50 consecutive adult male participants without overt cardiovascular disease, who did not donate blood within the last 6 months, were enrolled into the study. Patients with hypertension, diabetes mellitus, chronic inflammatory diseases were not included. Regular blood donation was defined as consecutive blood donation of more than two with intervals exceeding two months but less than three months. All participants accepted to donate blood to the blood bank of our hospital for at least three times with two-three months intervals. Flow mediated vasodilatation (FMD) was measured through the contralateral brachial artery before the initiation of regular blood donation, 1 month after each donation by an experienced author, blinded to study plan. Images were obtained at rest, during reactive hyperemia, induced by ischemia of forearm for 5 minutes. One year after the completion of the active phase of the study, all participants were contacted again, and were asked for continuation of blood donation habit. 21 participants stated that they stopped blood donation completely after the end of the study. These 21 participants were invited for a control visit including FMD evaluation again. All these 21 participants were still keeping similar attitudes at the time of control visit.Plus, hs-CRP was measured before, 3 days after and 1 month after the first blood donation (n=50), and also in participants who accepted the follow up visit (n=21).
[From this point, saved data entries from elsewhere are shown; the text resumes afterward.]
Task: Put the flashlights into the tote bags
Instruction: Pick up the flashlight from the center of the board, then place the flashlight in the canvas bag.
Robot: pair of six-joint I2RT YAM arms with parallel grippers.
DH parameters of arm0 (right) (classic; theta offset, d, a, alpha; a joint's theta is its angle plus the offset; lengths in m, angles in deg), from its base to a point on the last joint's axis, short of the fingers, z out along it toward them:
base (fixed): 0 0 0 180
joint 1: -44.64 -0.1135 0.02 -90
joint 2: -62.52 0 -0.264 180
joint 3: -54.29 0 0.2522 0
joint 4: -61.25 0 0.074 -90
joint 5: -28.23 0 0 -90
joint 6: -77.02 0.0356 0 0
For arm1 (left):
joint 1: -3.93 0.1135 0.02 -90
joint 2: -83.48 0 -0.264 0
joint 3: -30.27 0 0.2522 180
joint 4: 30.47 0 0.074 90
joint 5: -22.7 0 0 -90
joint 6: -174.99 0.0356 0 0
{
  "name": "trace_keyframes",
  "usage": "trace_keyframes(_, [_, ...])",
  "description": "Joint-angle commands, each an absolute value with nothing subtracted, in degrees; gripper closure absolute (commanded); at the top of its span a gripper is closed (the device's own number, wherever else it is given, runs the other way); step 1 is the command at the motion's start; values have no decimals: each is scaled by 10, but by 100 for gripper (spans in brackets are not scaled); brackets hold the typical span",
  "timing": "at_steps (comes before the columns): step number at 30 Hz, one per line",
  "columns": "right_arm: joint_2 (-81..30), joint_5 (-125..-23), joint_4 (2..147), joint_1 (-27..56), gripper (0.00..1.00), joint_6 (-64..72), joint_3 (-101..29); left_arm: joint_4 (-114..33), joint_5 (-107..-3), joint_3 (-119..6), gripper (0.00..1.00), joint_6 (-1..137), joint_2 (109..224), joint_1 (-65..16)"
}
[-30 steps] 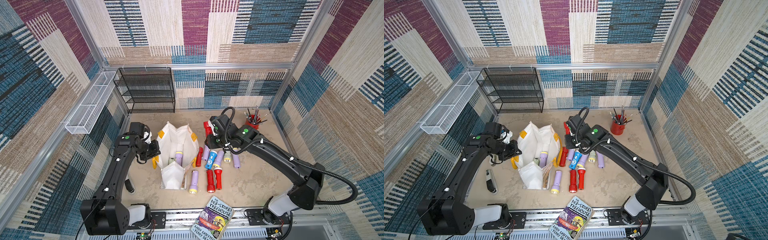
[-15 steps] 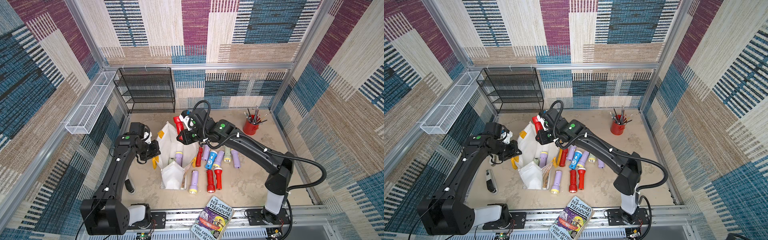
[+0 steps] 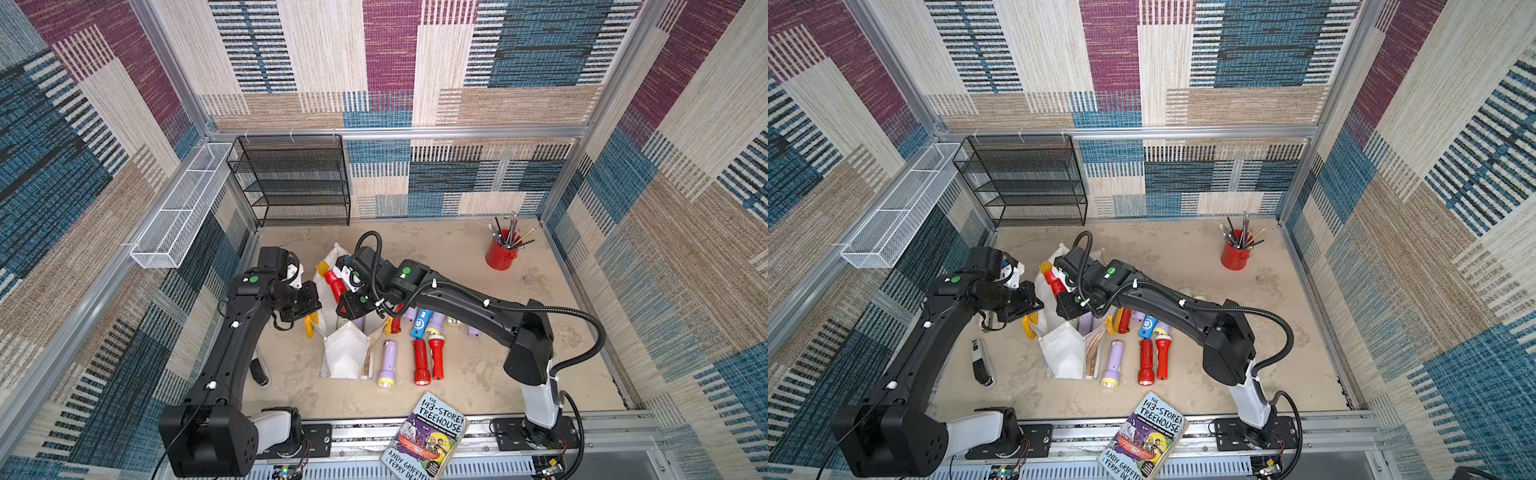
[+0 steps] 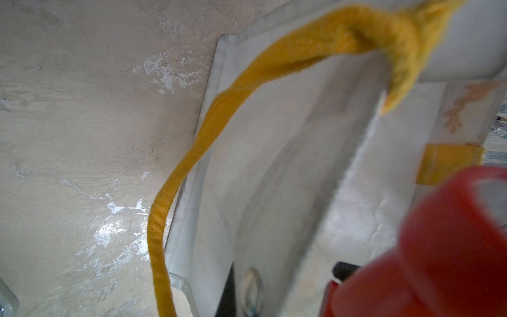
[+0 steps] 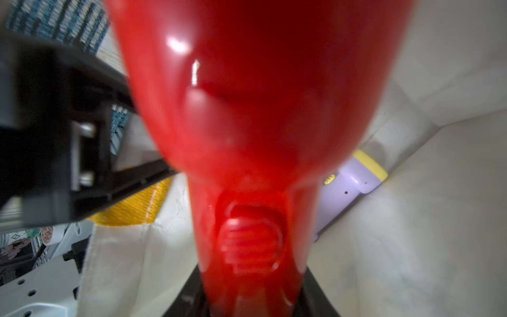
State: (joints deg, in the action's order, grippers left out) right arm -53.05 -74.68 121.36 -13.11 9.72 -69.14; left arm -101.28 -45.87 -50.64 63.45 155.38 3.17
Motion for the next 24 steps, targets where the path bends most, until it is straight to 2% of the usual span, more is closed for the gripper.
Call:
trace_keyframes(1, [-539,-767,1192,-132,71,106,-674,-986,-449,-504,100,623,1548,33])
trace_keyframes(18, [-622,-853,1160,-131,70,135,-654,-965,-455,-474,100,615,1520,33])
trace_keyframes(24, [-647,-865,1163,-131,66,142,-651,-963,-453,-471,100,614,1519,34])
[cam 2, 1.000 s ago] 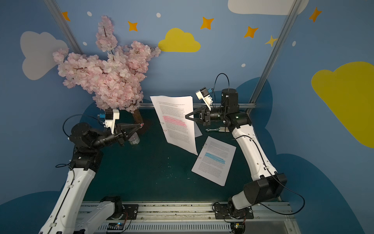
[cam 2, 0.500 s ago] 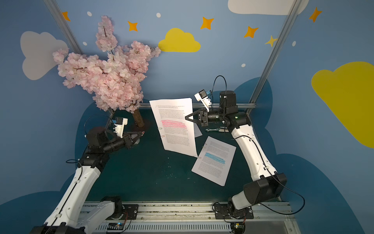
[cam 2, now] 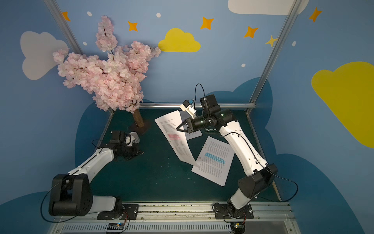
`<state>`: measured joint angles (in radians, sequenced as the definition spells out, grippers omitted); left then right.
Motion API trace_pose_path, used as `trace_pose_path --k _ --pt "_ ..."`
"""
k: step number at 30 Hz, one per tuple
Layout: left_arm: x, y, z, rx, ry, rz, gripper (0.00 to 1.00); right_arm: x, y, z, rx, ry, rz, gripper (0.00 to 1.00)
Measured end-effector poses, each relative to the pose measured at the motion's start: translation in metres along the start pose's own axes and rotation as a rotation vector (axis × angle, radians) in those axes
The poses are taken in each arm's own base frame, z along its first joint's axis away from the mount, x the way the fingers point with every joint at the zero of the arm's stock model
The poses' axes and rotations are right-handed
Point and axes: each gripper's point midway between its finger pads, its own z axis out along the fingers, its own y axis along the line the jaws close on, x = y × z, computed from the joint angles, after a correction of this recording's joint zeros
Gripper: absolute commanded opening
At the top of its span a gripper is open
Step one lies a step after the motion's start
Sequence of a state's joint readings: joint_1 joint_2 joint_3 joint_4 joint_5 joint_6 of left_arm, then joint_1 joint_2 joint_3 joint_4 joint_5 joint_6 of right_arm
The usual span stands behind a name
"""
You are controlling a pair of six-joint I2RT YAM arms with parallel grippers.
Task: Unclip the paperclips from the documents
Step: Place the paper clip at the center of the board.
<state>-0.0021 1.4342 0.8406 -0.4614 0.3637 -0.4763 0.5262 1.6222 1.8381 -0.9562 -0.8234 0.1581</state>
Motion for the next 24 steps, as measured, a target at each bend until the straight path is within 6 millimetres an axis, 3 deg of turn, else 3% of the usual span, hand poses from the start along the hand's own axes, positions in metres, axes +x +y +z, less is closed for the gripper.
trace_pose_path --k 5,7,9,11,12,19,21,24 --pt "-0.003 0.013 0.025 -0.04 0.065 -0.035 0.05 0.004 -0.008 0.003 0.051 0.033 0.043 0.0" --pt "-0.008 0.017 0.031 -0.06 0.067 -0.035 0.14 0.004 -0.008 0.002 0.069 0.037 0.048 0.0" --pt "-0.01 0.021 0.036 -0.076 0.069 -0.033 0.35 0.005 -0.007 0.0 0.081 0.041 0.05 0.0" --pt "-0.01 0.027 0.042 -0.097 0.078 -0.028 0.82 0.005 -0.005 -0.001 0.087 0.044 0.05 0.0" --pt "-0.008 0.03 0.045 -0.106 0.085 -0.029 0.96 0.005 -0.004 -0.001 0.092 0.045 0.05 0.0" --pt "-0.013 0.012 0.029 -0.051 0.06 0.0 0.97 0.004 0.005 -0.005 0.109 0.056 0.038 0.0" --pt "-0.016 -0.006 0.01 0.006 0.02 0.034 0.97 0.001 0.008 -0.006 0.105 0.053 0.03 0.0" --pt "-0.024 -0.057 -0.037 0.188 -0.111 0.143 0.97 -0.002 0.013 -0.007 0.088 0.053 0.026 0.0"
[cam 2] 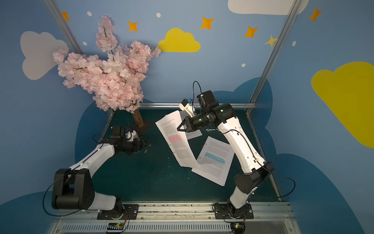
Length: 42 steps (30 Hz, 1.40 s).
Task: Unclip the paperclips from the documents
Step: Place the paper clip at the center of the board, then adjust the document.
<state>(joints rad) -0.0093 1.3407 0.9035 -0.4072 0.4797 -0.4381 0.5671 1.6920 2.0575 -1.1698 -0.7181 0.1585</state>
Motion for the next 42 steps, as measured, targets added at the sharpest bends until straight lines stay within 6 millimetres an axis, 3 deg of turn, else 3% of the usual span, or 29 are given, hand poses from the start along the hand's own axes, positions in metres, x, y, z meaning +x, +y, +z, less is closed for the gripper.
trace_pose_path --k 4,6,12,23,25,28,34,37,39,41,42 --pt "-0.017 -0.082 -0.058 0.318 -0.234 0.196 0.97 -0.006 0.01 0.001 -0.047 0.0 -0.009 0.0" --pt "-0.013 -0.102 -0.074 0.429 -0.316 0.268 0.97 -0.008 0.015 0.002 -0.077 0.004 -0.015 0.0" --pt "0.004 -0.122 -0.081 0.589 -0.337 0.33 0.97 -0.011 0.04 0.001 -0.187 0.01 -0.04 0.0" --pt "-0.009 -0.153 -0.089 0.783 -0.352 0.316 0.97 -0.024 0.076 -0.004 -0.369 -0.001 -0.09 0.0" --pt "-0.01 -0.158 -0.091 0.816 -0.345 0.299 0.99 -0.027 0.077 -0.003 -0.385 -0.003 -0.097 0.0" --pt "-0.01 -0.166 -0.1 0.866 -0.337 0.277 0.93 -0.03 0.072 0.0 -0.394 -0.003 -0.089 0.0" --pt "-0.001 -0.183 -0.12 0.939 -0.32 0.264 0.88 -0.049 0.044 0.001 -0.388 -0.036 -0.044 0.0" --pt "0.004 -0.188 -0.13 0.953 -0.317 0.275 0.74 -0.058 0.03 0.001 -0.382 -0.056 -0.025 0.0" --pt "0.007 -0.19 -0.136 0.955 -0.322 0.279 0.43 -0.063 0.023 -0.001 -0.376 -0.07 -0.018 0.0" --pt "0.01 -0.191 -0.141 0.948 -0.329 0.278 0.24 -0.065 0.02 -0.004 -0.373 -0.078 -0.014 0.0" --pt "0.01 -0.191 -0.143 0.94 -0.336 0.28 0.2 -0.066 0.019 -0.005 -0.373 -0.082 -0.015 0.0"
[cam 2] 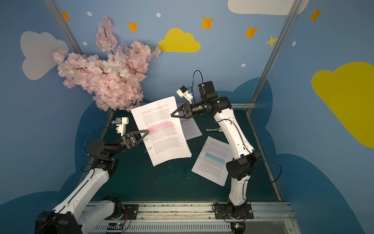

Mean age of the participants was 29.7±5.6 years. 49 out of 50 were current smokers. Blood donation improved FMD steadily and significantly as compared to baseline (mean:10.25% vs 10.44% vs 10.66% vs 10.88%, p=0.039, p=0.003, p=0.001, Figure 1). Furthermore, percent improvement in FMD (with regard to donation state after the last donation and basal state) was negatively correlated with the FMD at baseline, i.e, those with lower FMD at baseline improved more after regular blood donation. After a mean follow up period of 18 months with regard to first blood donation (equal to 1 year after the last donation), mean FMD was found to deteriorate by time as compared to baseline in those who stopped blood donation (n=21, 10.2% vs 9.1, p=0.009). In accordance with this, hs-CRP steadily decreased as compared to baseline (mean:2.41 mg/L vs 2.03 mg/L vs 1.95 mg/L, p=0.154, p=0.085, Figure 2). Furthermore, after follow up, it was found to return to baseline level again (mean:2.44 mg/L).
It was shown that regular blood donation improves FMD in healthy adult males. On the other hand, discontinuation of blood donation seems to unshackle progressive decline of FMD.